Youd began to use glue to build up the surface. He laid ribbons down, pulled ribbons up, and continued to layer them over and over—creating hues from purple/black to oranges and reds. He showed these new works at the New Orleans Museum of Art and the Haynes Gallery at Wake Forest.
“Every time I work through something,” he adds, “Something else grows out of it and I move onto the next thing.” As was the case with his ribbon paintings. After traveling from Venice to North Carolina, then to St. Louis to the Hudson Valley doing performances of typing novels, Youd decided he was ready to draw again.
His love for books and literature informs every aspect of his work. “It has given me a lot of avenues to explore and it keeps doing that.”

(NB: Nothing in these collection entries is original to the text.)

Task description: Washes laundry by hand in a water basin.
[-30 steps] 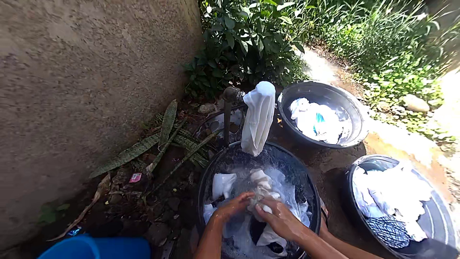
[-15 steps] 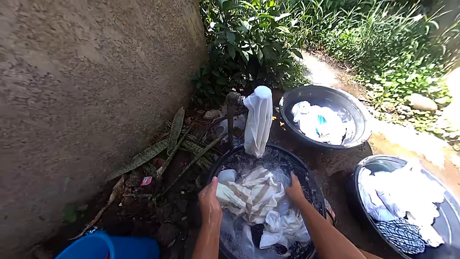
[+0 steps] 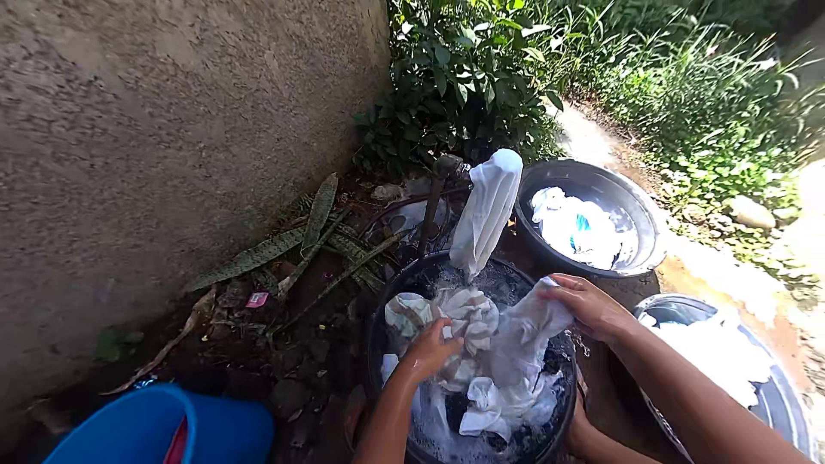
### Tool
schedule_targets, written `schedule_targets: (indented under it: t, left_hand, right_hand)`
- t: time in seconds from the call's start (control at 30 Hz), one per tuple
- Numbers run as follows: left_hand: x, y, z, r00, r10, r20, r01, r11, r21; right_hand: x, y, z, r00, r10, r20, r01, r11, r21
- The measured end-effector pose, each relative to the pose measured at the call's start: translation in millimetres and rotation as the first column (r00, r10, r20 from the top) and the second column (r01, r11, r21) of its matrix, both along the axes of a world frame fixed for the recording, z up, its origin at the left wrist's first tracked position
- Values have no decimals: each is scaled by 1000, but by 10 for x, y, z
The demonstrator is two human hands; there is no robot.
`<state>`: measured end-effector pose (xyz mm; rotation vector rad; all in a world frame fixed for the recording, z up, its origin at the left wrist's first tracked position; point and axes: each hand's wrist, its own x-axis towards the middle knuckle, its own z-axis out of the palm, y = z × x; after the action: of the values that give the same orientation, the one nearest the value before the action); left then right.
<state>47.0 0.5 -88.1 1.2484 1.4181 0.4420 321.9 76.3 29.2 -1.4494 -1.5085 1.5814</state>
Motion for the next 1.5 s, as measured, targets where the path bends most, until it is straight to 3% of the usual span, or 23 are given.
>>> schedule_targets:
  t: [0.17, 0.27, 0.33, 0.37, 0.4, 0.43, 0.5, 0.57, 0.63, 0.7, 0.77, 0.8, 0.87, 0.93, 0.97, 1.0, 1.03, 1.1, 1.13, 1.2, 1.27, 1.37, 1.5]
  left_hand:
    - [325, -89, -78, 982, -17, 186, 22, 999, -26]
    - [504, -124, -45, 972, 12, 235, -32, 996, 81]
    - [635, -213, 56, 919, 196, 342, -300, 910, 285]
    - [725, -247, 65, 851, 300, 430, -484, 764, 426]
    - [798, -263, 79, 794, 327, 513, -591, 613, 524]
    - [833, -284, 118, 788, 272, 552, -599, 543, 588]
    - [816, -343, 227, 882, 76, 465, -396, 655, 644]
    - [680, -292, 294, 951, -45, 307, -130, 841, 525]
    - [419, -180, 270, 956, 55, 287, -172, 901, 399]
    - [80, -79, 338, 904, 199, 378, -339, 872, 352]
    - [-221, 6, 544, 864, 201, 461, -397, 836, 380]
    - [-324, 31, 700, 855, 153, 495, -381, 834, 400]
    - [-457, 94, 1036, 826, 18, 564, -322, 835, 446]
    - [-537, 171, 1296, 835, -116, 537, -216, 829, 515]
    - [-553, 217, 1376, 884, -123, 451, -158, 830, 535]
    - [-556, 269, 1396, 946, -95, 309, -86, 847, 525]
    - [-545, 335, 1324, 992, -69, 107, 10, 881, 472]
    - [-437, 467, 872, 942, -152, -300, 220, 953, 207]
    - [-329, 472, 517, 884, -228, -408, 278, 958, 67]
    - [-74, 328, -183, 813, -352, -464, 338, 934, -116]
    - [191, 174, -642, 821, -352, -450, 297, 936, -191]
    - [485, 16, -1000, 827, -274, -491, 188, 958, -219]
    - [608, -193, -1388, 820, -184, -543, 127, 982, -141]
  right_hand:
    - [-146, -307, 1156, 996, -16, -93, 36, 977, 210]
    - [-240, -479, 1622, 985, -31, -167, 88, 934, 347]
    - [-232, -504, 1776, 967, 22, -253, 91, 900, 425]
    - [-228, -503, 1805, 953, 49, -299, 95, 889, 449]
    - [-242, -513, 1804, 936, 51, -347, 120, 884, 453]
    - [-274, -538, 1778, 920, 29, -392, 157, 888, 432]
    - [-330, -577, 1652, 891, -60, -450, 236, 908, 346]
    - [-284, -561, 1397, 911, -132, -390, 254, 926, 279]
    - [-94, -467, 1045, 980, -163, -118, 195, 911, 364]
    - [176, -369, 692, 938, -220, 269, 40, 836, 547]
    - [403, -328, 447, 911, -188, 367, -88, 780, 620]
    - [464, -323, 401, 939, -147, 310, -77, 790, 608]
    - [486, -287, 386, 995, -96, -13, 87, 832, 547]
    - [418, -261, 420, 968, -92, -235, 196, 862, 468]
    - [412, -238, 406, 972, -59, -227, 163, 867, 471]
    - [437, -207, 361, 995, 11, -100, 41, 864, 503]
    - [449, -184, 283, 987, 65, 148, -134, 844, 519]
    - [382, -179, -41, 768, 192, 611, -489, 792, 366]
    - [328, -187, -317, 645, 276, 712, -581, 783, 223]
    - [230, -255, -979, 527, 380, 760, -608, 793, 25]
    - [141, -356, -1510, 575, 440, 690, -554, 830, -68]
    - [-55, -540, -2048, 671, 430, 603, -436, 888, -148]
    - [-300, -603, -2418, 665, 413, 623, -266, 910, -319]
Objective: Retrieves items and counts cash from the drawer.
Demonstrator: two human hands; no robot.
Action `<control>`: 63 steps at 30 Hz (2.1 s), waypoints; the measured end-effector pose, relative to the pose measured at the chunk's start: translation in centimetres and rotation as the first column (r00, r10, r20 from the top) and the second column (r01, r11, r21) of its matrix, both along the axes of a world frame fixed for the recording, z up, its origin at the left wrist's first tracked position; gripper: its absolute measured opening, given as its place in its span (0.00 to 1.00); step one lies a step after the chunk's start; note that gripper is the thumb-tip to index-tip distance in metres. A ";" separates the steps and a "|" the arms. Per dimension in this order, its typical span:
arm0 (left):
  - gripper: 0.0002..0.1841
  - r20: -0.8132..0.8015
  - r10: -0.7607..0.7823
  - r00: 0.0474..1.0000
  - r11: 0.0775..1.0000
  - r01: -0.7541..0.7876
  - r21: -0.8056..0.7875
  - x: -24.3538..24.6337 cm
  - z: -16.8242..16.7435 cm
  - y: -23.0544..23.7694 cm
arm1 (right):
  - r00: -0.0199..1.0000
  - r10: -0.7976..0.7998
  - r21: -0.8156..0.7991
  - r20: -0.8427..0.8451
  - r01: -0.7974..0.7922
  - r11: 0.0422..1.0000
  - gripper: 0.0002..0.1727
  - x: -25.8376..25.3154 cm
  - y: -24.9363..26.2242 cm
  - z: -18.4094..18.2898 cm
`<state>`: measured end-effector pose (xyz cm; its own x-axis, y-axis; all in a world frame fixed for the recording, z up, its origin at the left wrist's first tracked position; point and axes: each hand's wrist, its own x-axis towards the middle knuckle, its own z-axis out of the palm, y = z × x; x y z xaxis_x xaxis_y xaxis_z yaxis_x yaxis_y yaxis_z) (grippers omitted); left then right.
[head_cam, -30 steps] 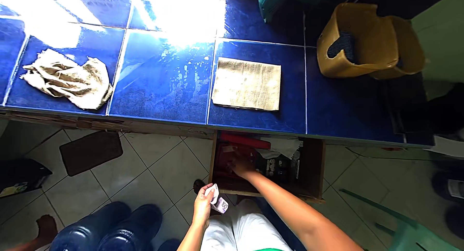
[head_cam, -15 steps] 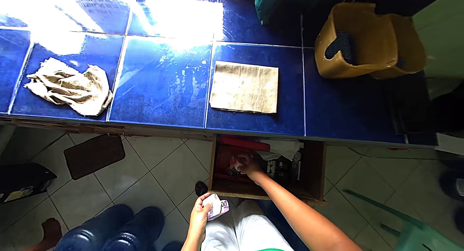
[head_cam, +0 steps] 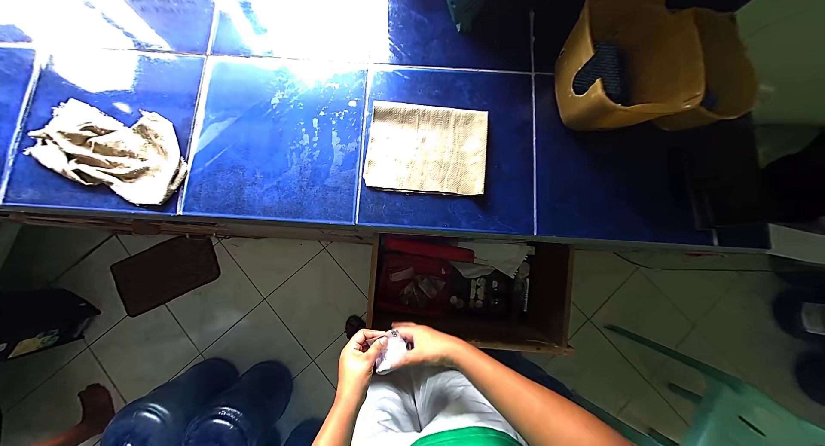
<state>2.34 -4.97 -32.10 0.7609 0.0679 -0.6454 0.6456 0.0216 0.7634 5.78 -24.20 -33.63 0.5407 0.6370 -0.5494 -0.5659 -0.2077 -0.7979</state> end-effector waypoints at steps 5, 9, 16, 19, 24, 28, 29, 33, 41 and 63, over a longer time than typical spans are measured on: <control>0.04 0.132 0.189 0.973 0.982 -0.184 -0.051 0.5 0.6 -0.3 | 1.000 -0.013 -0.126 0.010 0.015 0.992 0.14 0.2 -1.0 -0.9; 0.07 0.230 0.230 0.946 0.970 -0.204 -0.128 0.7 1.1 0.9 | 0.989 0.146 -0.227 -0.024 -0.148 0.963 0.14 1.8 -3.8 -1.3; 0.04 0.164 -0.232 0.959 0.952 0.258 -0.164 0.2 0.7 4.2 | 0.874 -0.343 -0.151 -0.344 0.309 0.939 0.15 1.8 -4.6 -2.5; 0.05 0.009 -0.435 0.900 0.896 0.434 -0.090 -0.5 0.6 3.7 | 0.743 -0.491 -0.125 -0.455 0.492 0.862 0.17 2.4 -4.1 -2.2; 0.06 -0.123 -0.515 0.848 0.847 0.526 0.076 -1.5 -0.1 2.6 | 0.768 -0.485 -0.149 -0.418 0.469 0.871 0.13 3.0 -3.3 -1.2; 0.17 -0.002 -0.531 0.847 0.847 0.531 -0.008 -2.7 -0.6 3.3 | 0.963 -0.269 -0.249 0.014 0.264 0.932 0.31 2.9 -2.7 -1.1; 0.27 0.042 -0.492 0.869 0.869 0.493 -0.028 -2.9 -0.8 3.4 | 0.980 -0.177 -0.254 0.086 0.194 0.948 0.31 2.8 -2.4 -0.5; 0.66 0.172 -0.432 0.885 0.887 0.452 -0.097 -1.8 -0.7 2.4 | 0.943 0.137 -0.158 0.303 -0.092 0.983 0.16 0.9 0.1 2.0; 0.15 -0.148 -0.094 0.985 0.956 0.048 -0.289 -0.2 1.1 -0.1 | 0.766 -0.316 -0.159 0.560 0.474 0.866 0.26 0.3 1.7 0.5; 0.39 -0.050 -0.245 0.968 0.909 0.212 -0.358 5.2 -1.1 3.1 | 0.888 0.399 -0.385 0.230 -0.293 0.875 0.28 5.7 -3.2 5.1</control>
<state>7.52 -1.83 -33.15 0.6647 -0.3416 -0.6644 0.7316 0.1176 0.6715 11.51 -27.36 -28.52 0.4882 0.6225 -0.6117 -0.1579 -0.6263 -0.7634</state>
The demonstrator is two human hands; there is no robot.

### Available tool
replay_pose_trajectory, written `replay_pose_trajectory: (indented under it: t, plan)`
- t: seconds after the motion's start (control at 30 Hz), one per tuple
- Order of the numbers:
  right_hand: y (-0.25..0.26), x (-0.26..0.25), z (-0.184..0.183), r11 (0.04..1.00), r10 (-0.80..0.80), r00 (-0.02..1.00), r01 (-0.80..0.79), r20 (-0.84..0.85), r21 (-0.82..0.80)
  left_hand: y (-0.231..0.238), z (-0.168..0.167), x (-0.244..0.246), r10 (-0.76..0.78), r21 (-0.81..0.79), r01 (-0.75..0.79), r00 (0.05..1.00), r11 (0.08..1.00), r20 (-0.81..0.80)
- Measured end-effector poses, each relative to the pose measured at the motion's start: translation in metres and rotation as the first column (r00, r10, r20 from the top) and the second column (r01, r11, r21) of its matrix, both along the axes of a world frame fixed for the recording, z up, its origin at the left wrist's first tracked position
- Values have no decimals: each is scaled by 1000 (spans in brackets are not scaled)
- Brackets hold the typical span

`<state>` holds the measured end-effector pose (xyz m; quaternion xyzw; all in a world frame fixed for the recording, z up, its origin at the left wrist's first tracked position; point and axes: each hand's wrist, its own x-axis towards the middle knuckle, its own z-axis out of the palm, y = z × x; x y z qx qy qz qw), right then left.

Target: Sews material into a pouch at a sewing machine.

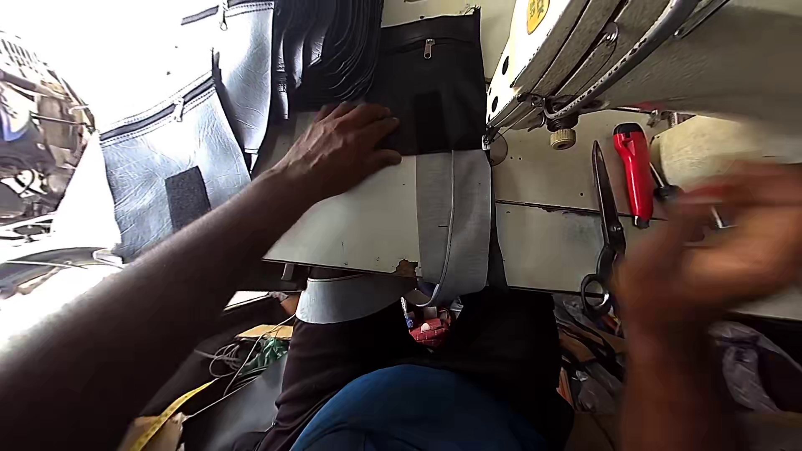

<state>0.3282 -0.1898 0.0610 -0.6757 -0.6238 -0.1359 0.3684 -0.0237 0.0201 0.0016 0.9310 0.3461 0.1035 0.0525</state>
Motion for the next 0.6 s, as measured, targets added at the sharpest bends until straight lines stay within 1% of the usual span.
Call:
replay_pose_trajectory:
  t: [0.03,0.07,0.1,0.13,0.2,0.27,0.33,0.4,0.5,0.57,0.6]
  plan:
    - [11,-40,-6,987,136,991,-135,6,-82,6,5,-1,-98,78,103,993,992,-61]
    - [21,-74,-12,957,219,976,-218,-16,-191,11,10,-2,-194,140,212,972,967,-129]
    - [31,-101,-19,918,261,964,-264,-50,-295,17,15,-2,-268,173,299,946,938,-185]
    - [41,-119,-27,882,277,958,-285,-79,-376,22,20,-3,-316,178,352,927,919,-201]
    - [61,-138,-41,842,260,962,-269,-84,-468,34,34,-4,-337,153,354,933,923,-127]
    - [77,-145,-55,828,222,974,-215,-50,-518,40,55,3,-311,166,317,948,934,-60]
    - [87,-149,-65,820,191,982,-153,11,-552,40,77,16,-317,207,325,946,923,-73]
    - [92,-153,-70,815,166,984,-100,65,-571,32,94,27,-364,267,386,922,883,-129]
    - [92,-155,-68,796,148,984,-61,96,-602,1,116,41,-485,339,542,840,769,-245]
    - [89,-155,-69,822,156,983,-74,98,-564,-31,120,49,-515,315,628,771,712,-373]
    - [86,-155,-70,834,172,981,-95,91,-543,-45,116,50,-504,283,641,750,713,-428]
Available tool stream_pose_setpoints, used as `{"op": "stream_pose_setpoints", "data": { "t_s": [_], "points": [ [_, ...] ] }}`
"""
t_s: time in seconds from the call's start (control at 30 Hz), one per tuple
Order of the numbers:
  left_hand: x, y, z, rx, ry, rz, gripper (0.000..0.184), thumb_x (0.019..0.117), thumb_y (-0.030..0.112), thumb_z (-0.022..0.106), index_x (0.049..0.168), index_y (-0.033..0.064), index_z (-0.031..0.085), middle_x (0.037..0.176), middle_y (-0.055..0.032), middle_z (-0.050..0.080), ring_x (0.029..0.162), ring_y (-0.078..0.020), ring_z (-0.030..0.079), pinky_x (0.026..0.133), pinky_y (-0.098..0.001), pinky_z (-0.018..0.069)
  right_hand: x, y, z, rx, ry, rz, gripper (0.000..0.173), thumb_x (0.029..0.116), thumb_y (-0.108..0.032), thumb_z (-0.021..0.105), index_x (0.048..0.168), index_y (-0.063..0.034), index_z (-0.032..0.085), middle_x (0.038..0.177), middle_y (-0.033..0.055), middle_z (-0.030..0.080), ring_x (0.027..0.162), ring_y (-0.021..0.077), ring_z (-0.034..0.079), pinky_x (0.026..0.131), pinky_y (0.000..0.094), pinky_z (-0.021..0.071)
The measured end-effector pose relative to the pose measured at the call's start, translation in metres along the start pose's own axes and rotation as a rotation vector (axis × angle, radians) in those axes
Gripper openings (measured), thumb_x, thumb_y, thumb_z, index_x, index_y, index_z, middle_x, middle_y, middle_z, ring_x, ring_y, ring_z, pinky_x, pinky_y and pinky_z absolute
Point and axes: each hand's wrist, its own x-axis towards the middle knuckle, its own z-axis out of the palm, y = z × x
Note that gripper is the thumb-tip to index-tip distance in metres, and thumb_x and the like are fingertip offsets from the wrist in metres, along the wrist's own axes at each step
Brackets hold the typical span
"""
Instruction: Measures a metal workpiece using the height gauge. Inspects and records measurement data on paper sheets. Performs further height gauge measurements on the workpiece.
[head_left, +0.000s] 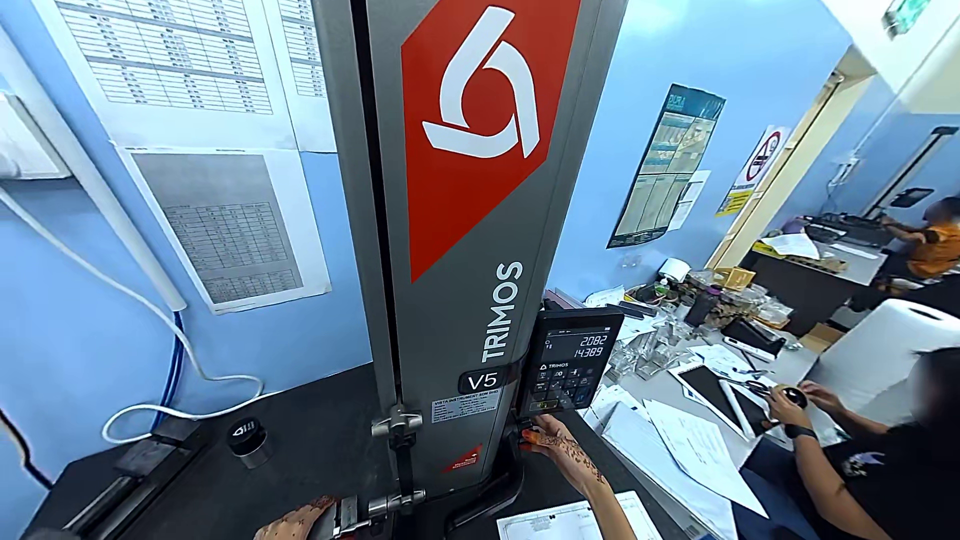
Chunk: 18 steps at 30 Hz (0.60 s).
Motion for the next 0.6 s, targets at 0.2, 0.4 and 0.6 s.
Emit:
{"op": "stream_pose_setpoints", "data": {
  "t_s": [0.2, 0.4, 0.6],
  "points": [
    [0.0037, -0.0053, 0.0007, -0.013, -0.006, 0.050, 0.079, 0.0891, 0.069, 0.063, 0.136, 0.0052, 0.064, 0.128, -0.0214, 0.069, 0.118, -0.0424, 0.067, 0.101, -0.0632, 0.0485, -0.0002, -0.0008, 0.0011, 0.013, 0.005, 0.004, 0.051, 0.0905, -0.013, 0.071, 0.137, -0.0022, 0.052, 0.130, 0.0098, 0.065, 0.108, 0.0199, 0.069, 0.089, 0.0370, 0.0602],
    [0.0011, -0.0027, 0.0026, -0.002, 0.020, 0.016, 0.081, 0.0866, 0.072, 0.063, 0.135, 0.0071, 0.065, 0.126, -0.0204, 0.070, 0.115, -0.0426, 0.068, 0.098, -0.0641, 0.0497, -0.0009, -0.0035, 0.0013, 0.006, 0.007, 0.008, 0.048, 0.0911, -0.012, 0.069, 0.136, -0.0021, 0.052, 0.128, 0.0091, 0.066, 0.105, 0.0187, 0.069, 0.089, 0.0362, 0.0600],
    [0.0010, -0.0035, 0.0018, 0.000, 0.002, 0.018, 0.081, 0.0879, 0.071, 0.062, 0.136, 0.0066, 0.065, 0.127, -0.0204, 0.070, 0.116, -0.0420, 0.067, 0.099, -0.0631, 0.0496, 0.0004, -0.0017, 0.0059, -0.031, 0.056, 0.036, 0.049, 0.0948, -0.025, 0.068, 0.136, -0.0043, 0.053, 0.127, 0.0092, 0.065, 0.108, 0.0198, 0.068, 0.086, 0.0374, 0.0598]
  ]
}}
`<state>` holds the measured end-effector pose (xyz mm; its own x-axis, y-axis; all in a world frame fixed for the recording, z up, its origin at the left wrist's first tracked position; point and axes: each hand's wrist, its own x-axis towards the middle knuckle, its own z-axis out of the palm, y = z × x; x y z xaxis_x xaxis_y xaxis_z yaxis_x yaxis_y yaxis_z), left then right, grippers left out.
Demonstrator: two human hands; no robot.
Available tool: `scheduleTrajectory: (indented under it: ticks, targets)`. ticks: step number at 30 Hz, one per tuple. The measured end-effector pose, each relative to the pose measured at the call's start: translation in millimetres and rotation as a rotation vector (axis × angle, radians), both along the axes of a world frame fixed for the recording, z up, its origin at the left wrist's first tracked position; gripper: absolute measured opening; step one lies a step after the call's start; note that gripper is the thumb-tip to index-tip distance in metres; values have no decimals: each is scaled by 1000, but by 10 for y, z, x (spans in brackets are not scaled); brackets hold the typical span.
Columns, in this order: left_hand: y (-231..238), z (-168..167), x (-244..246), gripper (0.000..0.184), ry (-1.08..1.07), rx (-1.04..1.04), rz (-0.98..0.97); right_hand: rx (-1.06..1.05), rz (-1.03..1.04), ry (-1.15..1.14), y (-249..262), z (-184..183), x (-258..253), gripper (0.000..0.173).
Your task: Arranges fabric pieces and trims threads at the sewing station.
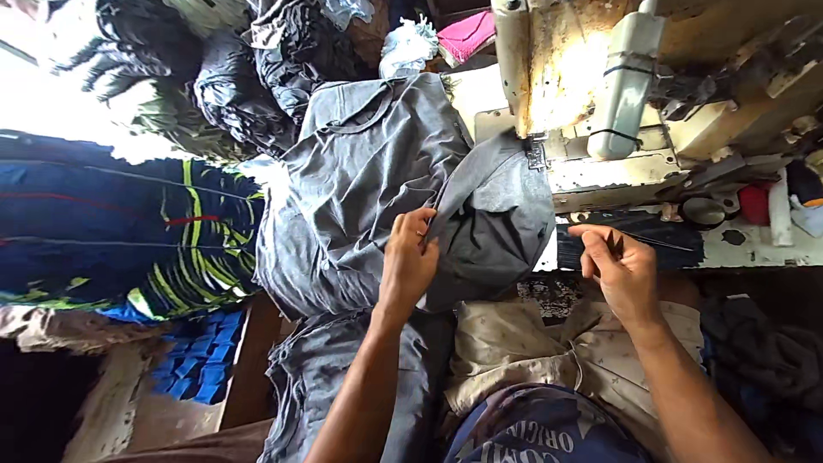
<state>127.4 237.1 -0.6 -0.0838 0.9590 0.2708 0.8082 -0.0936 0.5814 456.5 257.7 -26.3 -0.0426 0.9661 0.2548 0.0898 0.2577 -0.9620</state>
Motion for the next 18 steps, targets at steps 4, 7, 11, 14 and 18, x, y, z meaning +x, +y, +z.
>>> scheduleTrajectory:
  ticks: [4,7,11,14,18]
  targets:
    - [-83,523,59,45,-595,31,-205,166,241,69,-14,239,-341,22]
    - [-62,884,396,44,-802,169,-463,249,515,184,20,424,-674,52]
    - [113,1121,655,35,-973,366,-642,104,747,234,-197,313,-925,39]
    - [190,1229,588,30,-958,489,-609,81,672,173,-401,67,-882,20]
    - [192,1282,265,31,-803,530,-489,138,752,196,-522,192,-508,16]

“I started fiddling with a sketch and I could created a fairly rigorous formal design. I could bare down on the motif of the red and the black of the typewriter ribbon,” he says. “I construct the drawing in the same way as the paintings, ribbon by ribbon.” Thus, his works that now make up Drawings of a Painting, was born. Again focusing on the colors that he can make with typewriter ribbons—from pink to black and everything in between. He then recreates the hues in color pencil and graphite on paper, allowing the color and graphite to smudge as he fills in the strips. While the shapes are carefully drawn using a metal ruler, the smudges counterbalance their otherwise meticulous nature.
Youd likes the patina that his process creates, “For me, it’s like the grime of the typewriter ribbon, so it really connects on a physical level.”
Tim Youd: Drawings of a Painting is now on view at there-there. The artist will begin retyping Blood Meridian this week in Yuma, Arizona (on an Olivetto Lettera 32 typewriter) leading up to a show at MOCA Tucson in 2020.